== Your instructions ==
For the entries below, print exactly the lines between the line holding "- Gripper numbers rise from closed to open" and the line holding "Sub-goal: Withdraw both", inclusive, and nothing else.

== Given records ==
—————
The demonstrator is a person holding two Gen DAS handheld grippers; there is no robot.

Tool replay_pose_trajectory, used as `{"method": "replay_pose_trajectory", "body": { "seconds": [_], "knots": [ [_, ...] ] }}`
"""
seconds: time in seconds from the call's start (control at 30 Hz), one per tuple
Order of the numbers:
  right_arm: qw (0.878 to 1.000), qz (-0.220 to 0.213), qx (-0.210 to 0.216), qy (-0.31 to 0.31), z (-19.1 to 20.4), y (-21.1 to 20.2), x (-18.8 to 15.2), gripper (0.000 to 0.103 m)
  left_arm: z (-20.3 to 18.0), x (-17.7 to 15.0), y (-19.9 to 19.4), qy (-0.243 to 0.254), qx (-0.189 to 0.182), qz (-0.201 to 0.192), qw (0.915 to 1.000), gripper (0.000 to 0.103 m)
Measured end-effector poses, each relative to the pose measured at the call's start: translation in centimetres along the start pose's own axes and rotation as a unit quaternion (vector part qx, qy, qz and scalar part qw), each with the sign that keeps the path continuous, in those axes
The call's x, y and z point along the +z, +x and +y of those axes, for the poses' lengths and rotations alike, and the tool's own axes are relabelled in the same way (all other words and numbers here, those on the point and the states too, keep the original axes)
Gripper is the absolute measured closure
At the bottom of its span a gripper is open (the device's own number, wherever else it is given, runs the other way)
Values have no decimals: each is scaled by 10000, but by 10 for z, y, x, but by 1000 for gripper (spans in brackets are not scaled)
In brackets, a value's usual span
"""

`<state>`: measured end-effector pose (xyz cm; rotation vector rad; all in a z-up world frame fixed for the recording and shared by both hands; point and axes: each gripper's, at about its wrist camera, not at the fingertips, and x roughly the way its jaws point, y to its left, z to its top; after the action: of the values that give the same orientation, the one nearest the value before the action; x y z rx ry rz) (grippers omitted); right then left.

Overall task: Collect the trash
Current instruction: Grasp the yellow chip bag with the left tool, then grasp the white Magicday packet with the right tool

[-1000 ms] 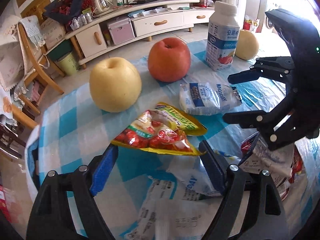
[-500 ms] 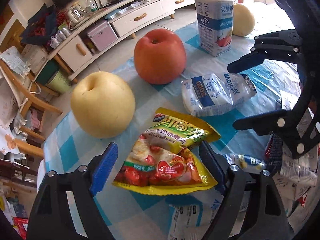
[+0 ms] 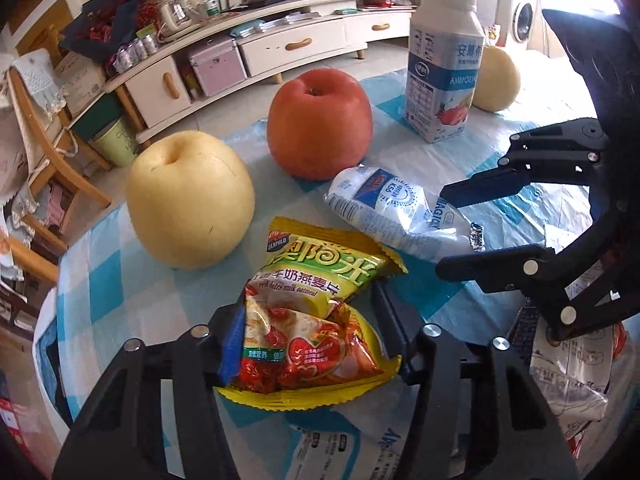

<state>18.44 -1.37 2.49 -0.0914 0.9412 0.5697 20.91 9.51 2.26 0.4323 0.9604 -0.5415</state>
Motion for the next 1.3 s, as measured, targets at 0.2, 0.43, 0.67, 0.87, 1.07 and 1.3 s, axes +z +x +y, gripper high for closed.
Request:
{"method": "replay_pose_trajectory", "body": {
  "seconds": [0.2, 0.43, 0.67, 0.87, 1.07, 1.3],
  "knots": [
    [9999, -4, -128, 9, 7, -4, -3, 58, -3, -18, -20, -483, 6, -223, 9986, 52],
    [9995, -33, -321, -68, 22, -19, -2, 82, -13, -43, -56, -1063, 6, -649, 9922, 52],
    [9988, 165, -466, -1, 28, -26, -12, 81, -24, -81, -98, -1835, 174, -969, 9781, 52],
    [9981, 245, -199, 527, 20, -39, -18, 50, -23, -121, -136, -2663, 227, -1241, 9556, 52],
    [9952, 84, -592, 771, 24, -33, -13, 29, -8, -150, -145, -3075, 308, -1439, 9401, 52],
    [9916, 266, -1108, 619, 37, 1, 1, 30, 8, -164, -141, -3372, 392, -1402, 9301, 52]
  ]
}}
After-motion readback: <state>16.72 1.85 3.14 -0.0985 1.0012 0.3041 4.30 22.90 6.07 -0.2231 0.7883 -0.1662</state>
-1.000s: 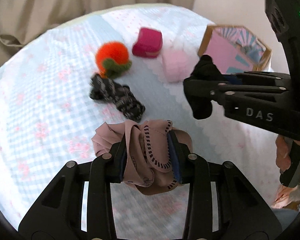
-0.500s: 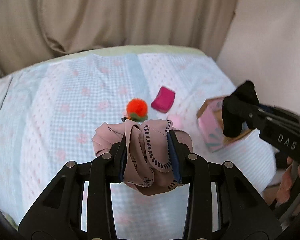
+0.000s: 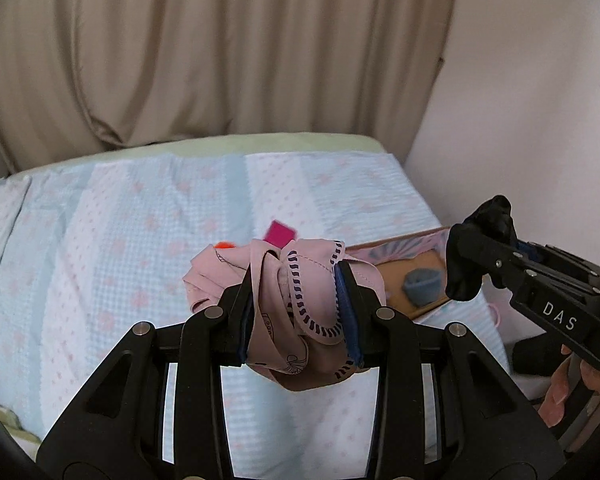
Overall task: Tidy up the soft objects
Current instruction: 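Carry the pink sock and black sock into the box and release both, then lift both tools away from the box toward the remaining items, then grasp the black scrunchie with the left tool while the right tool grasps the pink fuzzy cube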
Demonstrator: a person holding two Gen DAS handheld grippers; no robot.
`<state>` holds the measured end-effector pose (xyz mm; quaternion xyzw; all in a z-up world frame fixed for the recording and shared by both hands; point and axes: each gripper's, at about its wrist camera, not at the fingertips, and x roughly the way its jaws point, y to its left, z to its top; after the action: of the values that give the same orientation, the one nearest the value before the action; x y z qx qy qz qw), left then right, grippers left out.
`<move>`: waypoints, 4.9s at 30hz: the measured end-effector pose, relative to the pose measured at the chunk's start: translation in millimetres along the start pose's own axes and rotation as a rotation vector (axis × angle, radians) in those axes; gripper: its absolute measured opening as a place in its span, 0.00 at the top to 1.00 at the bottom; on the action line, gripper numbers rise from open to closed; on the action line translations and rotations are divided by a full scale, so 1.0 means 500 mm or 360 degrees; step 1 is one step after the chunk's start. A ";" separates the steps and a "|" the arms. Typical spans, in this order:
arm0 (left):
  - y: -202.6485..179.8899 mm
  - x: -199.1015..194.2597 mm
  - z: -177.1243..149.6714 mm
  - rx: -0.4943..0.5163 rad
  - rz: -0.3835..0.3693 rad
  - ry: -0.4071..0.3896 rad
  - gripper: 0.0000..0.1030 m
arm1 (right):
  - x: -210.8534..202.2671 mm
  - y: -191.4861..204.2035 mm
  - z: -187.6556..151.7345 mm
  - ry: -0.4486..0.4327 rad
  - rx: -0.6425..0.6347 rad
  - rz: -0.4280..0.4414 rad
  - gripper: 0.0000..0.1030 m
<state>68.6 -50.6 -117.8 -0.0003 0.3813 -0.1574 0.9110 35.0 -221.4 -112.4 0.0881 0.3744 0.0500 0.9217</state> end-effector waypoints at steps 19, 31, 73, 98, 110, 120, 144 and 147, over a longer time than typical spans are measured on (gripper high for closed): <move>-0.373 0.288 0.037 -0.0062 -0.0213 0.0211 0.69 | 0.045 -0.413 0.039 0.0138 0.0140 -0.0188 0.76; -0.439 0.575 0.019 -0.0086 -0.0119 0.0533 0.69 | 0.297 -0.580 0.030 0.0543 0.0232 -0.0117 0.76; -0.424 0.639 0.002 -0.0019 -0.0065 0.0750 0.00 | 0.403 -0.604 0.021 0.0789 0.0290 0.0034 0.00; -0.186 0.011 0.034 -0.0147 0.0032 -0.0004 0.00 | -0.083 -0.262 0.042 0.0035 -0.0005 -0.0131 0.00; 0.002 -0.084 -0.013 -0.0231 0.0111 -0.0064 0.00 | -0.094 -0.086 0.022 -0.0076 -0.0045 -0.0068 0.00; 0.167 -0.066 -0.014 -0.0200 0.0115 -0.0015 0.00 | -0.010 0.038 0.018 -0.0029 0.0022 -0.0034 0.00; 0.422 0.491 -0.156 0.0015 -0.0192 0.0317 0.02 | 0.510 0.122 -0.139 0.0052 0.0141 -0.0307 0.00; 0.413 0.562 -0.190 0.0042 -0.0225 0.0355 0.05 | 0.582 0.101 -0.166 0.0100 0.0155 -0.0307 0.00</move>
<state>247.2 76.6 -405.3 0.0024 0.4771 -0.2254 0.8494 183.5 -115.4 -358.9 0.0946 0.4119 -0.0544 0.9047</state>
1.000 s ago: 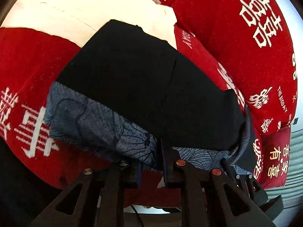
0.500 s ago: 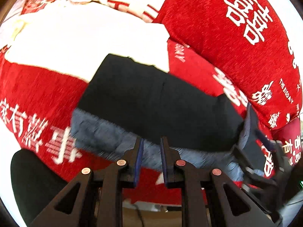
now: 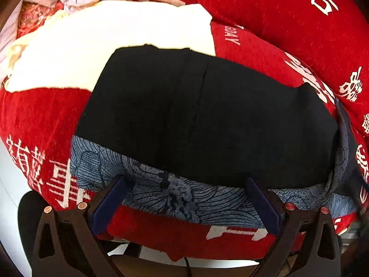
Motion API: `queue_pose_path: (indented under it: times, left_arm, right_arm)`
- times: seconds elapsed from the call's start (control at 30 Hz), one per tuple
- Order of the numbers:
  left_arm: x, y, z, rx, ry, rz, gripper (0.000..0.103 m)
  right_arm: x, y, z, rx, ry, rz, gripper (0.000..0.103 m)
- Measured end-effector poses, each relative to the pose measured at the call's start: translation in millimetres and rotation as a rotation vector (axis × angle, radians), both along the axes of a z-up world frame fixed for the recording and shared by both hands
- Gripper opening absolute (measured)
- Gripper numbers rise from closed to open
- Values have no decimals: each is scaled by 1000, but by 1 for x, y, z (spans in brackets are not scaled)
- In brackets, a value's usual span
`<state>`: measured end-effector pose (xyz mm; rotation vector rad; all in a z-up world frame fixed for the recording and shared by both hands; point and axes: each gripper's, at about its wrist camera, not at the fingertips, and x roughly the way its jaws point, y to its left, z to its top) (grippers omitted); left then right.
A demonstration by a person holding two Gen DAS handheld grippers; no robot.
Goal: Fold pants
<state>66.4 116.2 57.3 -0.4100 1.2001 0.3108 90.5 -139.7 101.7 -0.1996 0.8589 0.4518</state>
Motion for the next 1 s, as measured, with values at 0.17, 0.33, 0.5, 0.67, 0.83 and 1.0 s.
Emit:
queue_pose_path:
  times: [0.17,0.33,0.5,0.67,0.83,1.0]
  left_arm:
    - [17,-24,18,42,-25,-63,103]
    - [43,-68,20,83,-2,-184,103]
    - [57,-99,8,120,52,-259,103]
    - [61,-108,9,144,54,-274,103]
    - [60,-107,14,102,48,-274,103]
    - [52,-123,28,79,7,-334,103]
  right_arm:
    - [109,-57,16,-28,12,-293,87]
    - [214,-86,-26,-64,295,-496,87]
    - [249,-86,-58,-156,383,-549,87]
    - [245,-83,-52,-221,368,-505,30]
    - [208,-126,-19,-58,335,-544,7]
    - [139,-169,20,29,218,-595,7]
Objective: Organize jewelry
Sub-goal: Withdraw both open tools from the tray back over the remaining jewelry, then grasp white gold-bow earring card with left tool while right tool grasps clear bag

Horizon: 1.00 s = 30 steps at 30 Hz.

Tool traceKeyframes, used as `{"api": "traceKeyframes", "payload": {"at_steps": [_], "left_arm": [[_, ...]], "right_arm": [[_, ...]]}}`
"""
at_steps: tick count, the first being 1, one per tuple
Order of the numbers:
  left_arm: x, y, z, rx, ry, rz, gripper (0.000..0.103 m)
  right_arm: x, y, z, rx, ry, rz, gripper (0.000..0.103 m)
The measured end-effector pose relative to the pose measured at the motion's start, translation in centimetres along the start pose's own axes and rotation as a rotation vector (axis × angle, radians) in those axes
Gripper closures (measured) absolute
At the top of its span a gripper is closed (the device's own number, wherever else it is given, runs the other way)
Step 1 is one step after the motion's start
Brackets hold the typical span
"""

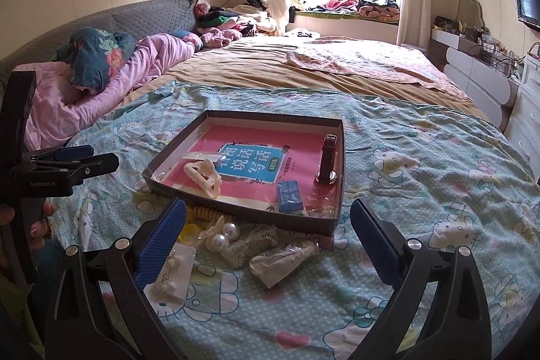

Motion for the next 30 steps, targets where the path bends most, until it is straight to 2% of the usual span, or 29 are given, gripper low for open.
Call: {"api": "traceKeyframes", "payload": {"at_steps": [22, 30], "left_arm": [[-4.4, -2.6, 3.2, -0.038, -0.084, -0.128, 0.009], [-6.2, -4.6, 4.3, -0.091, -0.095, -0.195, 0.009]], "right_arm": [[-4.4, -1.5, 1.1, -0.029, 0.018, -0.126, 0.006], [-5.6, -2.7, 1.9, -0.039, 0.016, -0.159, 0.006]]}}
Point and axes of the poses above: each gripper's, at about its wrist camera, not at the fingertips, and y roughly against the way its jaws point, z to its right, x to its top, the point moved 2 cm from there along -y, roughly the way its jaws point, and after that the axes turned 8 degrees about -x, right-handed, at the moved point
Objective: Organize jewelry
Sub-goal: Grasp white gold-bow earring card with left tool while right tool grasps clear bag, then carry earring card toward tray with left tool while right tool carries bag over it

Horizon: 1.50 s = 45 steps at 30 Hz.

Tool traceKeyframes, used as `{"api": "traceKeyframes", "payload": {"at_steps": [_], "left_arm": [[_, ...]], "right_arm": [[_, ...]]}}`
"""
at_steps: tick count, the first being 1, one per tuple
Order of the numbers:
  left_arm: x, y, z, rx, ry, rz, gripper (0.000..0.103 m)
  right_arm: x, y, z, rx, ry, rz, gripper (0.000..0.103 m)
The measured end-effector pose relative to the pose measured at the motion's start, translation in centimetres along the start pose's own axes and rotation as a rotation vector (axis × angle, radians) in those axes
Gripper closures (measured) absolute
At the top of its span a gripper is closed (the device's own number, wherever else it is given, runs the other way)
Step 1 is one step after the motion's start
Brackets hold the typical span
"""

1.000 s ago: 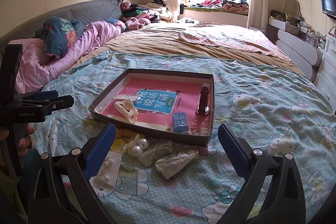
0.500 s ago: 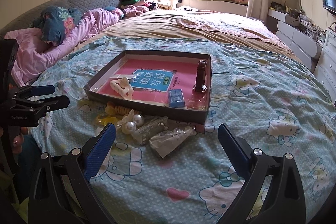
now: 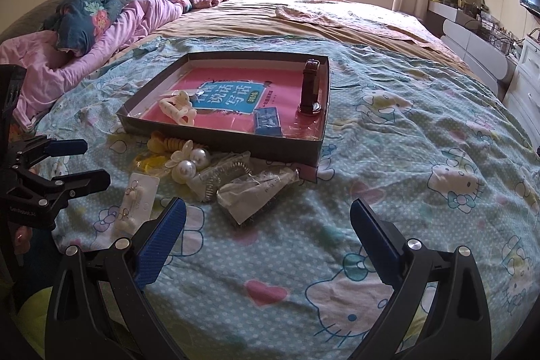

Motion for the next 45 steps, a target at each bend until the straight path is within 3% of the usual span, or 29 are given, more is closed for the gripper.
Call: {"api": "traceKeyframes", "payload": {"at_steps": [6, 14, 19, 24, 31, 35, 39, 41, 45], "left_arm": [[-0.8, -1.7, 0.8, -0.046, -0.012, -0.043, 0.010], [-1.2, -3.6, 1.7, -0.082, -0.022, -0.090, 0.030], [-1.5, -4.6, 2.3, -0.065, -0.050, -0.103, 0.059], [-1.4, -4.3, 1.7, -0.084, -0.032, -0.088, 0.071], [-1.1, -3.5, 0.8, -0.104, 0.003, -0.072, 0.073], [-0.8, -2.9, 0.6, -0.101, -0.001, -0.052, 0.073], [-0.6, -2.5, 0.3, -0.103, 0.006, -0.040, 0.073], [-0.5, -2.4, 0.2, -0.106, 0.013, -0.036, 0.073], [-0.2, -2.2, 0.0, -0.109, 0.020, -0.025, 0.073]], "right_arm": [[-0.4, -1.5, 0.8, -0.013, -0.008, -0.024, 0.006], [-0.5, -2.8, 2.1, -0.026, -0.031, -0.037, 0.006], [-0.3, -3.6, 2.0, -0.018, -0.029, -0.043, 0.006], [0.2, -4.6, 1.2, 0.008, -0.008, -0.046, 0.006], [0.7, -6.5, -1.3, 0.037, 0.103, -0.069, 0.005], [0.9, -7.8, -2.5, -0.003, 0.177, -0.076, 0.005], [0.7, -8.7, -2.5, 0.013, 0.189, -0.085, 0.007], [0.6, -8.6, -2.3, 0.077, 0.180, -0.096, 0.026], [0.4, -7.7, -2.5, 0.075, 0.195, -0.079, 0.034]]}}
Point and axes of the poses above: each gripper's, at about its wrist camera, not at the fingertips, and y roughly against the way its jaws point, z to its right, x to its top, the point moved 2 cm from there along -y, roughly the way its jaws point, and after that the axes turned 8 degrees about -x, right-handed, at the moved point
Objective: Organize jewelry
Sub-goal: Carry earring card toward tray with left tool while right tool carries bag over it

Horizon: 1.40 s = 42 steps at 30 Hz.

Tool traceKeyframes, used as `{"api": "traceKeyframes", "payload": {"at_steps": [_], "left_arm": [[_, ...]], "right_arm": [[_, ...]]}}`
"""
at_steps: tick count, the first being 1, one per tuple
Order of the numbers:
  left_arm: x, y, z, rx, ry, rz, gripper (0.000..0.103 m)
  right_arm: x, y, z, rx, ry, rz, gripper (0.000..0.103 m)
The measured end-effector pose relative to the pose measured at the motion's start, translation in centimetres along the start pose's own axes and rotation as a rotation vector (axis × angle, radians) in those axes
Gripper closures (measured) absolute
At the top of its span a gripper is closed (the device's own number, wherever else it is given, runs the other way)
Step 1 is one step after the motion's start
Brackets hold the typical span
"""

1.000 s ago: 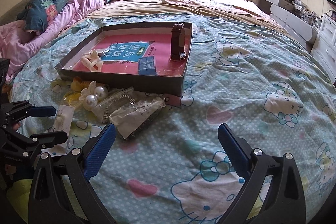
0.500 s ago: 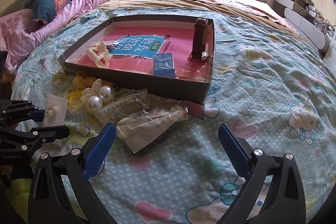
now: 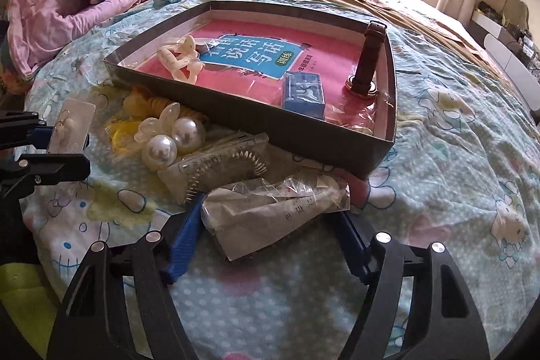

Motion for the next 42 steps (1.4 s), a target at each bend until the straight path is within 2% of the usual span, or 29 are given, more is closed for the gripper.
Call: {"api": "traceKeyframes", "payload": {"at_steps": [9, 18, 30, 42], "left_arm": [[0.4, 1.2, -0.6, 0.008, 0.013, 0.035, 0.073], [1.4, 3.0, -2.2, 0.032, 0.048, 0.090, 0.073], [3.7, 5.1, -5.7, 0.082, 0.115, 0.170, 0.073], [6.4, 5.1, -7.7, 0.108, 0.145, 0.197, 0.073]], "right_arm": [[-0.5, 3.3, 0.6, 0.021, -0.069, 0.050, 0.034], [0.9, 5.8, 0.2, 0.057, -0.086, 0.113, 0.034], [4.0, 6.0, -1.4, 0.096, -0.079, 0.167, 0.034], [6.1, 5.3, -0.5, 0.073, -0.098, 0.187, 0.034]]}}
Point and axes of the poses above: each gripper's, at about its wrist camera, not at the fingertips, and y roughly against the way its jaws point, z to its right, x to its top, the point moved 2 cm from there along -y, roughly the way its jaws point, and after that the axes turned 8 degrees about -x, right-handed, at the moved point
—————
== Task output ==
- Gripper numbers rise from closed to open
- Values have no decimals: each is scaled by 1000, but by 1 for x, y, z (spans in brackets are not scaled)
- In brackets, a value's usual span
`<state>`: measured end-effector pose (xyz mm; rotation vector rad; all in a z-up world frame fixed for the recording and shared by both hands; point and axes: each gripper's, at about its wrist camera, not at the fingertips, and x roughly the way its jaws point, y to its left, z to its top) (grippers omitted); left then right.
A demonstration by a person holding two Gen DAS handheld grippers; no robot.
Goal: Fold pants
<state>66.4 116.2 57.3 -0.4100 1.2001 0.3108 90.5 -139.7 101.7 -0.1996 0.8589 0.4518</state>
Motion for the next 1 s, as measured, with values at 0.17, 0.33, 0.5, 0.67, 0.83 and 1.0 s.
Emit:
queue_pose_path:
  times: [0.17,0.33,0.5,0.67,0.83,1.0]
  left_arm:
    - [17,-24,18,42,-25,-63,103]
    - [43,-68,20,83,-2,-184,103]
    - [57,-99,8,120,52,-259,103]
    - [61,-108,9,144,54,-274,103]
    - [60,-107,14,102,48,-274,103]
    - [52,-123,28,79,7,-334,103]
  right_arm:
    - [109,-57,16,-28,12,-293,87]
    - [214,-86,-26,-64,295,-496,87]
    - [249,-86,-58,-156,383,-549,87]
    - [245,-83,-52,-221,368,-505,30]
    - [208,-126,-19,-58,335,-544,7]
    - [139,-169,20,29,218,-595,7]
Objective: Organize jewelry
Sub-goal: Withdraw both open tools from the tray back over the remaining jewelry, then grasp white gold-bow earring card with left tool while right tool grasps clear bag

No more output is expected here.